• [EXERCISE DETAILS]:
Look through the listing for the string "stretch" and copy out every line that holds it.

=====

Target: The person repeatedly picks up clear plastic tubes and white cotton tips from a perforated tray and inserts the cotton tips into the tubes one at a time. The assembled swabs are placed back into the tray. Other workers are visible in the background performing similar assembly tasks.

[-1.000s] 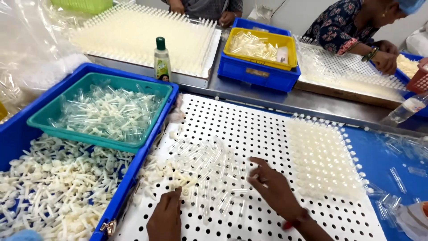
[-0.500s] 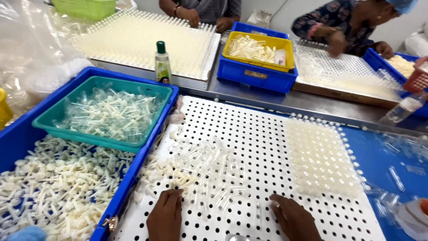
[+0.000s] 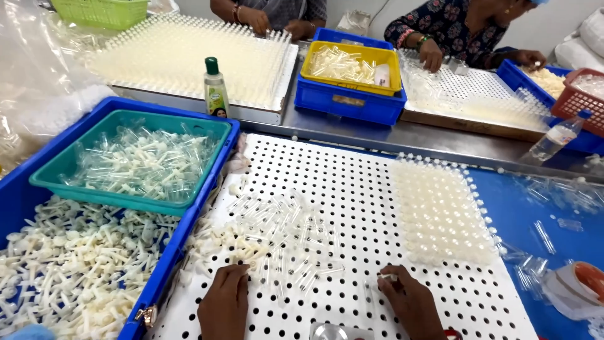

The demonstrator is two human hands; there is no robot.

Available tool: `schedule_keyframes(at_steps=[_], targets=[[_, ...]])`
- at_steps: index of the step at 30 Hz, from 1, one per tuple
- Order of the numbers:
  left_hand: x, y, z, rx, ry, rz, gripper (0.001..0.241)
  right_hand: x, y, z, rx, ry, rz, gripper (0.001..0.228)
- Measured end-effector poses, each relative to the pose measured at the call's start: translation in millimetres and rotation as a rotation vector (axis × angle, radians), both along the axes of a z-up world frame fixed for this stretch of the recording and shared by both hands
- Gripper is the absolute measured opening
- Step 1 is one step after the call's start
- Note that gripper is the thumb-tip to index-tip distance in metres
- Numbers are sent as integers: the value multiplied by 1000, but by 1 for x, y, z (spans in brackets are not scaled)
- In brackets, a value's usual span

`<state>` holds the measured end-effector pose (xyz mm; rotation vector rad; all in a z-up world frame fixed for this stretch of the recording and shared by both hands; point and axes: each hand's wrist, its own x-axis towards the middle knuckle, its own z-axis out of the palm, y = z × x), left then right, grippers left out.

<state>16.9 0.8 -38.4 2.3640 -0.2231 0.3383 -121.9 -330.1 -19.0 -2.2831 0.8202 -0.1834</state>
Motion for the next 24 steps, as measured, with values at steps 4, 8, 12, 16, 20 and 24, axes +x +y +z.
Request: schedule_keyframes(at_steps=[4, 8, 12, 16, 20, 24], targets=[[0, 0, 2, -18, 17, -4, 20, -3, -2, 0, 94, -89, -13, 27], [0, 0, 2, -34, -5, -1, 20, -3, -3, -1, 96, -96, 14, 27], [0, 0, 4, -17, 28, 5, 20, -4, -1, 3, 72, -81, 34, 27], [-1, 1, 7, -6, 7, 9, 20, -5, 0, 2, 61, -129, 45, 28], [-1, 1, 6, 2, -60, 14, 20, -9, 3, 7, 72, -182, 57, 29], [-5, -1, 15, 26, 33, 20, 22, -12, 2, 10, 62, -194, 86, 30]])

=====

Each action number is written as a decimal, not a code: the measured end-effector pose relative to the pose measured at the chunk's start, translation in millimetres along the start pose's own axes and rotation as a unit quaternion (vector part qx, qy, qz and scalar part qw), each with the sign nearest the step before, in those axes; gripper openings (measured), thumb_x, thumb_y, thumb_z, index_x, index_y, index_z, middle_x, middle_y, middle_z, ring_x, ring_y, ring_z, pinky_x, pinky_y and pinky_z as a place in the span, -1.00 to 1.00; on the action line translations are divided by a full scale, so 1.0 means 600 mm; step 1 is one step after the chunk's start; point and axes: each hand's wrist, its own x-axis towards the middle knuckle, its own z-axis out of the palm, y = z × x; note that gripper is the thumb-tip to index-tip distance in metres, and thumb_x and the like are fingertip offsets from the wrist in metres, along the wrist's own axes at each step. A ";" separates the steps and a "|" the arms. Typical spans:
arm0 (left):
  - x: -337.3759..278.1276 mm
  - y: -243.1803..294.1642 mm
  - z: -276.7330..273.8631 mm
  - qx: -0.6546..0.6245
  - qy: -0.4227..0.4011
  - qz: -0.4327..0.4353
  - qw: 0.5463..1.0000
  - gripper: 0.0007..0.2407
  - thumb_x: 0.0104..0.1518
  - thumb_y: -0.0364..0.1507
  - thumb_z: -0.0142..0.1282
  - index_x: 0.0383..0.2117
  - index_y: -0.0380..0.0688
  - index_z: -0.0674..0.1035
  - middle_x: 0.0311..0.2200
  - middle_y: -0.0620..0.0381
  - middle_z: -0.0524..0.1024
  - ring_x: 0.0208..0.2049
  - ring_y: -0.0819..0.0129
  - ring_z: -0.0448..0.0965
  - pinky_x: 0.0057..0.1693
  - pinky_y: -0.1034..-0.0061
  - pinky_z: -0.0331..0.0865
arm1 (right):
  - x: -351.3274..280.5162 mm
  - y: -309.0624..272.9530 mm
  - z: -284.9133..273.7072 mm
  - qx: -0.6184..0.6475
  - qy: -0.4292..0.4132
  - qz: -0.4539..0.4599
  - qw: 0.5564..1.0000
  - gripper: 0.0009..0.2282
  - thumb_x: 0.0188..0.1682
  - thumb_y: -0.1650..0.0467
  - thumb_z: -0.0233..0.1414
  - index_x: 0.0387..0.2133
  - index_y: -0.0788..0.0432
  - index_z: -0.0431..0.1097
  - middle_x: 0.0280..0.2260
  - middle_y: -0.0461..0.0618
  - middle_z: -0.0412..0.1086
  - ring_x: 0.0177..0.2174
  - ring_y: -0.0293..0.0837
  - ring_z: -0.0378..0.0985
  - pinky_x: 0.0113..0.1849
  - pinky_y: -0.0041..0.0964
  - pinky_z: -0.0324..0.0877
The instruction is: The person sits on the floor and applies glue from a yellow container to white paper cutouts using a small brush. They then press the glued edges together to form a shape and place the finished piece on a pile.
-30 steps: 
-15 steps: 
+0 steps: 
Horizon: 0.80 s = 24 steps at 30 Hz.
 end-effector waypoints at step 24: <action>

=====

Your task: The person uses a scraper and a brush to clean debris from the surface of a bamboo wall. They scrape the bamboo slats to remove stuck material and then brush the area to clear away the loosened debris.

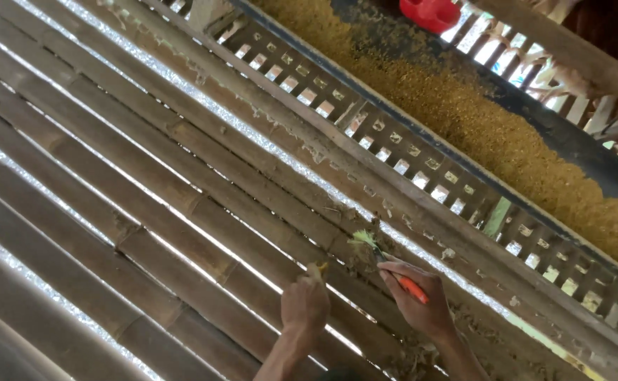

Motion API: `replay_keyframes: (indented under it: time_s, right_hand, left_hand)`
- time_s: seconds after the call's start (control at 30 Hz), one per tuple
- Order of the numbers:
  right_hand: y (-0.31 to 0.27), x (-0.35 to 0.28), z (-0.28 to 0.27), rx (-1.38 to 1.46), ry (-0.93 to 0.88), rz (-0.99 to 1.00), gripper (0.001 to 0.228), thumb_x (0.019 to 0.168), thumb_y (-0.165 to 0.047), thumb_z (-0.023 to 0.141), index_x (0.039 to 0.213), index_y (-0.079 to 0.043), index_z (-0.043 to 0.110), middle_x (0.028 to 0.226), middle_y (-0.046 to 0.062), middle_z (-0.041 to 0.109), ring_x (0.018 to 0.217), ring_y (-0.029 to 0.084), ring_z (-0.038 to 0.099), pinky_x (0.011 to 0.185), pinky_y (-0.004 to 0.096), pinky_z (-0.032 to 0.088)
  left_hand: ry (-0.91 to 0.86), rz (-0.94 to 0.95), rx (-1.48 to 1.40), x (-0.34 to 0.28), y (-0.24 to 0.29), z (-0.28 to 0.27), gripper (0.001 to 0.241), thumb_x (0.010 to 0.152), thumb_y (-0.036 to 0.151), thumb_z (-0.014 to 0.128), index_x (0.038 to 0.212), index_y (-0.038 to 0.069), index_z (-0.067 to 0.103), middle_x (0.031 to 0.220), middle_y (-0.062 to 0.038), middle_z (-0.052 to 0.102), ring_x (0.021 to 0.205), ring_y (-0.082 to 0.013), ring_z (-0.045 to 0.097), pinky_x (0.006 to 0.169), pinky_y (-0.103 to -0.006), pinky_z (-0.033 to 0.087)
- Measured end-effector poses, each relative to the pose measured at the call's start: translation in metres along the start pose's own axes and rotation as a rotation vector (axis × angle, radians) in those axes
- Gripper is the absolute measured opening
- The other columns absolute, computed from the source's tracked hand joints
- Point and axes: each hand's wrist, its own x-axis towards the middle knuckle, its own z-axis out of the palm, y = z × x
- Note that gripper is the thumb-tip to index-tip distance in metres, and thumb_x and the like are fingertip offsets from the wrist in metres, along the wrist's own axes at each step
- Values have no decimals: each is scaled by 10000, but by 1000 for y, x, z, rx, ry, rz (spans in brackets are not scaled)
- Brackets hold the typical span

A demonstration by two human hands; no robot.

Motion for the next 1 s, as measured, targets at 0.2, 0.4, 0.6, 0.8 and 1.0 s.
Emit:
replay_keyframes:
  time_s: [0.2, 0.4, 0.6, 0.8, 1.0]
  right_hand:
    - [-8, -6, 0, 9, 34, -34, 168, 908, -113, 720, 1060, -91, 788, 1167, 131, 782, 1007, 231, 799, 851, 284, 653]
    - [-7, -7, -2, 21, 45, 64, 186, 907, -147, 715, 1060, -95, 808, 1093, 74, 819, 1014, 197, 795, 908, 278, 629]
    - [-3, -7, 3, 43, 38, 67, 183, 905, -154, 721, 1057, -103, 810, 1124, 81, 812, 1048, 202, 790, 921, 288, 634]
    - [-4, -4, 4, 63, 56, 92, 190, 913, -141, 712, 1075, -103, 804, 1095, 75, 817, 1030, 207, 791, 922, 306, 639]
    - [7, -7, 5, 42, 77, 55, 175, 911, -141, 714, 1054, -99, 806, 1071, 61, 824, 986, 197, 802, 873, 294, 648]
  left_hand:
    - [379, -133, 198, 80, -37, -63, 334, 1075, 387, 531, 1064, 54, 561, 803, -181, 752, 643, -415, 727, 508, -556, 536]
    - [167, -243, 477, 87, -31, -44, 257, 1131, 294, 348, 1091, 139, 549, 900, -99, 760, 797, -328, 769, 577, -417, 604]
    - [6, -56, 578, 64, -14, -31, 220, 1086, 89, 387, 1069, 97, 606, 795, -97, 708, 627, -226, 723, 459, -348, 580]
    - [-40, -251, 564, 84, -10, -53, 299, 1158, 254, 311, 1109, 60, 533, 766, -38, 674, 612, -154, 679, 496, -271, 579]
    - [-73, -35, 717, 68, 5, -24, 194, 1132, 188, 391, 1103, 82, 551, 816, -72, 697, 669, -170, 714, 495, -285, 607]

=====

• [TASK OUTPUT]:
- Measured end-effector poses, each relative to the pose measured at the call's start: translation in millimetres and rotation as a rotation vector (axis × angle, radians), both along the axes of a z-up world frame fixed for this stretch of the recording and shared by both hands
`<state>` holds the measured end-effector pose (xyz mm; rotation vector rad; all in a z-up world frame fixed for this stretch of the recording and shared by both hands; point and axes: each hand's wrist, its own x-axis towards the middle knuckle, its own z-axis out of the palm, y = z × x), left then right, grippers left out.

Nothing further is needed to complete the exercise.